Duchess consort of Oświęcim
- Reign: 1306 – between 5 December 1321 and 15 May 1324
- Born: 1292
- Died: 1328/1329
- Burial: Kraków
- Spouse: Władysław of Oświęcim
- Issue: Jan I the Scholastic Anna Daughter
- House: Piast
- Father: Bolesław II of Masovia
- Mother: Kunigunde of Bohemia

= Euphrosyne of Masovia =

Euphrosyne of Masovia also known as Eufrozja (1292–1328/1329) was Duchess of Oświęcim by her marriage. She served in the regency of her son John, in the duchy of Oświęcim.

==Life==
Euphrosyne was the daughter of Bolesław II of Masovia, Prince of Płock and his second wife Kunigunde, daughter of Ottokar II of Bohemia. The genesis of her name is unknown. This is the first and the last time that princess of Masovian lineage of Piast was named Eufrozyna. Modern Polish historians usually named her Eufrozyna, but in sources she was mentioned mostly as Eufrazja.
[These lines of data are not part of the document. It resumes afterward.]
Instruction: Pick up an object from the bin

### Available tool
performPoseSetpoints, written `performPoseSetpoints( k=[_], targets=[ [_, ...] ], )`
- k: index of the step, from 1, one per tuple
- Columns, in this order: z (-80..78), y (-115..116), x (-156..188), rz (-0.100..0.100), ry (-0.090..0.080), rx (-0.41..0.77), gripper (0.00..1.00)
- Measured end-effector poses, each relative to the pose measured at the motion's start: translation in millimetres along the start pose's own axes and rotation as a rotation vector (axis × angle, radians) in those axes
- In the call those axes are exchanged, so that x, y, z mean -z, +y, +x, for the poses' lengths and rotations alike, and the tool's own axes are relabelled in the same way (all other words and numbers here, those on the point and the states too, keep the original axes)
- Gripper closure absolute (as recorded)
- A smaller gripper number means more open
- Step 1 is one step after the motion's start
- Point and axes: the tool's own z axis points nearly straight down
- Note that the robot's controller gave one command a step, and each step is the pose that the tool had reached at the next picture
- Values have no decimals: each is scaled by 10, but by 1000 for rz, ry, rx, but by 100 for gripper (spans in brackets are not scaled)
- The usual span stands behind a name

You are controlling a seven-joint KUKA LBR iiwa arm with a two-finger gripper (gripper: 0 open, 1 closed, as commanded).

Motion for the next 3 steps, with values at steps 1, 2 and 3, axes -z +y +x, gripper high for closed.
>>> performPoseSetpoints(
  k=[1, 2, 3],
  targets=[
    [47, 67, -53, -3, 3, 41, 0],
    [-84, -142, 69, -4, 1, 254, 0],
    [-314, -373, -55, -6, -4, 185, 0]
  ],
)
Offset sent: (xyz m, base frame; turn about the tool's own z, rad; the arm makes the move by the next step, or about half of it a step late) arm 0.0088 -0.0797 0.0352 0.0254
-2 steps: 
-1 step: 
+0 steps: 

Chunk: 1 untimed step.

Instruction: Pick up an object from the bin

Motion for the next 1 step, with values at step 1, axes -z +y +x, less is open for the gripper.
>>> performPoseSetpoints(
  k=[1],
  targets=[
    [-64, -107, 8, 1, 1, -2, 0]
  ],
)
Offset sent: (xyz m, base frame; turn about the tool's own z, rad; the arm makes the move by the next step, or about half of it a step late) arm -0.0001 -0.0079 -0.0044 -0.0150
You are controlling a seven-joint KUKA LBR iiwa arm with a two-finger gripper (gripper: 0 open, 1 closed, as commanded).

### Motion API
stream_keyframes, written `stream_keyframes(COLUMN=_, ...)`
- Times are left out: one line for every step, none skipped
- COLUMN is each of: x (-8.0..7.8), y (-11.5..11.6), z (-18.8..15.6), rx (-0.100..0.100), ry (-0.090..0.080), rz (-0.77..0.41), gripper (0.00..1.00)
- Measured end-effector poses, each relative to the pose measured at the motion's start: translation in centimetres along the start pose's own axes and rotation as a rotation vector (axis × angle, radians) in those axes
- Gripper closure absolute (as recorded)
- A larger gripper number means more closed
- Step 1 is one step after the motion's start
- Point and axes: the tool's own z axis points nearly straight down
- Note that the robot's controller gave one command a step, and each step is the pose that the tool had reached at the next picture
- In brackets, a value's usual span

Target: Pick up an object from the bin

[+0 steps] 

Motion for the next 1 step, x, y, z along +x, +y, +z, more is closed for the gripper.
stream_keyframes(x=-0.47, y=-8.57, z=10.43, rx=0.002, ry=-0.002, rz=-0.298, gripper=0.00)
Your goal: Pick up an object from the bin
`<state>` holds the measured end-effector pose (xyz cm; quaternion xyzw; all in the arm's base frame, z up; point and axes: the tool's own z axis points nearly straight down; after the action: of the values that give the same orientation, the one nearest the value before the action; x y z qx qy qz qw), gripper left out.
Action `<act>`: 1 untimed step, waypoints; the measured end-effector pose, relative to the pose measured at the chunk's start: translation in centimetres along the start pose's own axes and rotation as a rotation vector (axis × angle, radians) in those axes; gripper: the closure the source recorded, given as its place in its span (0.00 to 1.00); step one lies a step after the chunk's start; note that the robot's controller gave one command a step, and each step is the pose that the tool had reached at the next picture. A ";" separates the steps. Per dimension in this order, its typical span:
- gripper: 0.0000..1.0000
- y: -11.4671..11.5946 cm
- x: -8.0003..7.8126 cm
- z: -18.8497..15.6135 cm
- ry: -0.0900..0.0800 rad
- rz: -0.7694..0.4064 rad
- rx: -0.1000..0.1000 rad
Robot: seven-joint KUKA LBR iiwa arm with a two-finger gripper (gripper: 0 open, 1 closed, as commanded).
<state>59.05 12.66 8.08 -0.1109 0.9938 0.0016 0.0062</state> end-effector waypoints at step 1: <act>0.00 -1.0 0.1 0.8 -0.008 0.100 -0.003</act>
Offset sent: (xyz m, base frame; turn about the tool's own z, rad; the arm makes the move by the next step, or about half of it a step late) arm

Her younger brother was Prince Wenceslaus of Płock (c. 1295–1336). Eufrozyna had siblings from previous father's marriage. They were Siemowit II, Trojden I and wife of Władysław Prince of Leginca (her name is unknown).

The date of birth of Euphrosyne is unknown. Her parents married in 1291, so she could be born not earlier than in 1292. According to genealogist Oswald Balzer Euphrosyne was born in 1292. This theory was based on fact that she must be at least 14 years old, when she get married in 1306 (her son Jan I was born in 1307).

The exact date of Euphrosyne's marriage to Władysław of Oświęcim is unknown. Genealogists assume that the marriage was concluded between 1304 and 1309, indicating the year 1306. The couple were already connected by a marriage. Euphrosyne's cousin Wenceslaus III of Bohemia was married to Władysław's sister Viola Elisabeth of Cieszyn.

Euphrosyne's husband died between 15 December 1321 and 15 May 1324. She participated in the regency of her son John, who was now ruler of the duchy of Oświęcim.

She participated in the government until at least 14 November 1328. It was the last time that she was mentioned in documents.

According to Nekrolog dominikanów krakowskich she died on 26 December. The year of her death is disputed. She may died shortly after 1327, may be yet in 1328.

Euphrosyne was buried in the Dominican monastery in Kraków.

Euphrosyne and Władysław had two or three children:
1. Jan I the Scholastic (b. 1308/10 - d. by 29 September 1372).
2. Anna (d. 19 September 1354), married Tamás Szécsényi (Tomasz Szechenyi), obergespan of Arad, Bács and Szerém.
3. probably also a daughter, a nun in Dominican monastery in Racibórz.